My absolute favorite song on this record is “Rebels.” I love Petty’s version, but the Drive-By Truckers did an excellent cover on their release, The Fine Print: A Collection of Oddities and Rarities.
Of course, Southern Accents also includes great tracks like “Don’t Come Around Here No More” and “Southern Accents.” The third single from this LP, “Make it Better (Forget About Me),” is another track in the Petty library that shows off his brilliant songwriting.
“There was too much rain, too much humidity
Tell me why you did what you did to me?
Honey, you’re the judge, there ain’t no jury
And I’m just an innocent boy, used to being guilty.”
The White Whale 1994
A thing about collecting records is that there are some out there that are unattainable unless you have piles of money. As an aside, I think it is gauche to talk about record values, there are some collectors out there that live and die by the values in their collection, that’s not really me. I do find it interesting to follow some values or see what some sell for, but you’ll never hear me talking about how much my collection is worth. It is for listening.
Wildflowers came out in 1994 at a time when vinyl was already on its way totally out and compact discs ruled the roost until Steve Jobs dropped the iPod on us.3 So, it is my belief that an original pressing of Wildflowers on wax is so expensive due to scarcity.
Anyway, I finally acquired a copy on wax by way of unofficial European release from late 2019, on cream colored wax too! At a fraction of the prices in the link above. This album is packed full of excellent songs, such as “You Wreck me” and ” You Don’t Know How it Feels.” Of course, the title track “Wildflowers” is one of my all-time favorite songs and is classic Petty lyricism.

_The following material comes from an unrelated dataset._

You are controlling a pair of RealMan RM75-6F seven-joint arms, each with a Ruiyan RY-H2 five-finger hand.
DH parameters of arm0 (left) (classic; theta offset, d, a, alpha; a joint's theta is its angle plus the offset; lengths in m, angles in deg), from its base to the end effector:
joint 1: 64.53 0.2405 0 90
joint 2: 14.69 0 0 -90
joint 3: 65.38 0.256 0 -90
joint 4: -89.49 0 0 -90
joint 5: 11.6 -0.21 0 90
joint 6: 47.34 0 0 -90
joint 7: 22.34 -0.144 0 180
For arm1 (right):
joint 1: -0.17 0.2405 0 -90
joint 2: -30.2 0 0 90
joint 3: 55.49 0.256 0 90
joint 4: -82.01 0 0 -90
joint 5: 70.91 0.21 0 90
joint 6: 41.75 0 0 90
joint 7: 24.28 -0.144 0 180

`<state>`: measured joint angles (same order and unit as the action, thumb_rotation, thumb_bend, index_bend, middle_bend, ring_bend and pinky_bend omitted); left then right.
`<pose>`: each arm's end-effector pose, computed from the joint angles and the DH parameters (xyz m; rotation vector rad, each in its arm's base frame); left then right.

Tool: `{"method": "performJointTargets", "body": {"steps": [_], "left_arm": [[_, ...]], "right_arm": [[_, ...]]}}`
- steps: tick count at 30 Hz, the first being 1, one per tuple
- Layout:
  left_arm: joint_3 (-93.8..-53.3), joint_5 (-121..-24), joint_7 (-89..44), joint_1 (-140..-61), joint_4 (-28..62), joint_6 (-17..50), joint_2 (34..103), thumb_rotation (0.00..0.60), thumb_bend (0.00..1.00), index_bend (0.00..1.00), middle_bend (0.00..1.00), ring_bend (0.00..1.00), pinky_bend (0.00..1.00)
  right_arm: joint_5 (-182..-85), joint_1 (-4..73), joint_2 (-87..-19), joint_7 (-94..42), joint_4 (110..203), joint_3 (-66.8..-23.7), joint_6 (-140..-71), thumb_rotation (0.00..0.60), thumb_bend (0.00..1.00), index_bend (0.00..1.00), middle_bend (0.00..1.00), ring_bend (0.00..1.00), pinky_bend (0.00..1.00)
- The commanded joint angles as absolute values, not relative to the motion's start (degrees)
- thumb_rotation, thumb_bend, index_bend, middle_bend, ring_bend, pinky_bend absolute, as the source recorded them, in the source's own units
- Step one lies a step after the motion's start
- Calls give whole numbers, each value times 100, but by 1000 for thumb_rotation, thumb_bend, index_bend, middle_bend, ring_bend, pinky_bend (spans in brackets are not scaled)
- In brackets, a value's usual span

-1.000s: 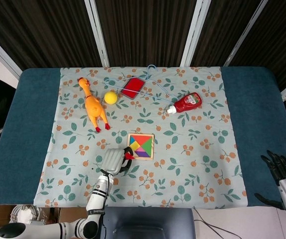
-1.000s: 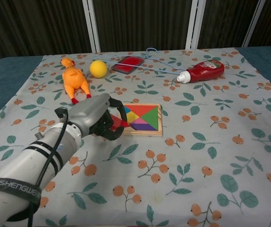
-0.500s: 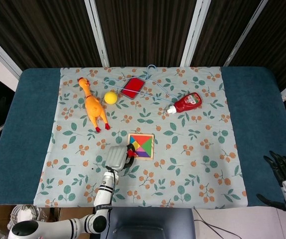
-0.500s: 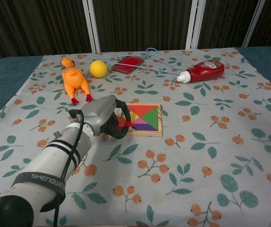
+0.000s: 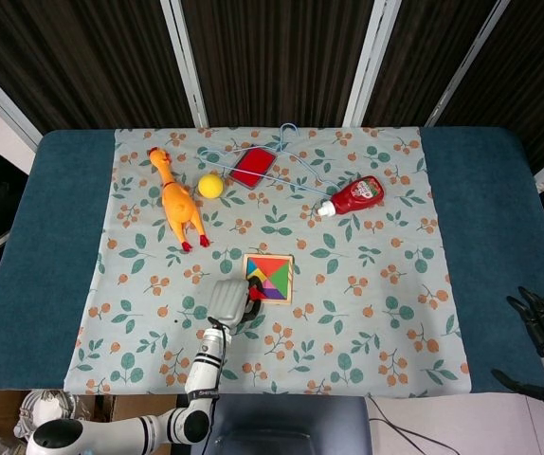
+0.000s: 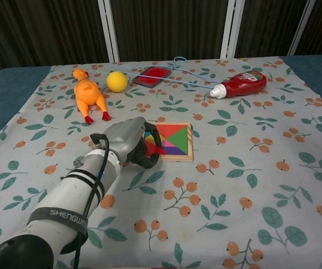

“You belong among the wildflowers
You belong in a boat out at sea
You belong with your love on your arm
You belong somewhere you feel free.”
A couple of other singles “It’s Good to Be King” and “A Higher Place” round out an instant classic from the mid-90s.
The Weird 2018
I recently covered the glorious occasion that is Record Store Day. One of the releases I was able to pull in 2018 was this gem right here.4 It is on translucent red vinyl and is appropriate for adults that want to chill out and take a nap. Don’t believe me? Give it a whirl:
Not specifically a Tom Petty release, but for the purposes of talking about Tom Petty on Ordinary Times Dot Com, I felt as though this would be an appropriate addition.
Tom Petty died in 2017 of what appeared to be an accidental overdose. He was only 66. It is rather unfortunate that he left us so soon, because I am sure he had many many more songs left in him. I am always looking in crates for more Tom Petty LPs, because his music is timeless. Plus, I do need to find a copy of Full Moon Fever for my collection.
- I realize that Full Moon Fever is out there, but I don’t own it.
- The Wall stayed at the #1 spot, deservedly so.
- I know, I know the precursors of digital music are probably worth mentioning, but Apple really revolutionized it with the ‘ol $0.99 per song.
- Having kids changes you. I also have a Thomas the Tank Engine 10 in LP too.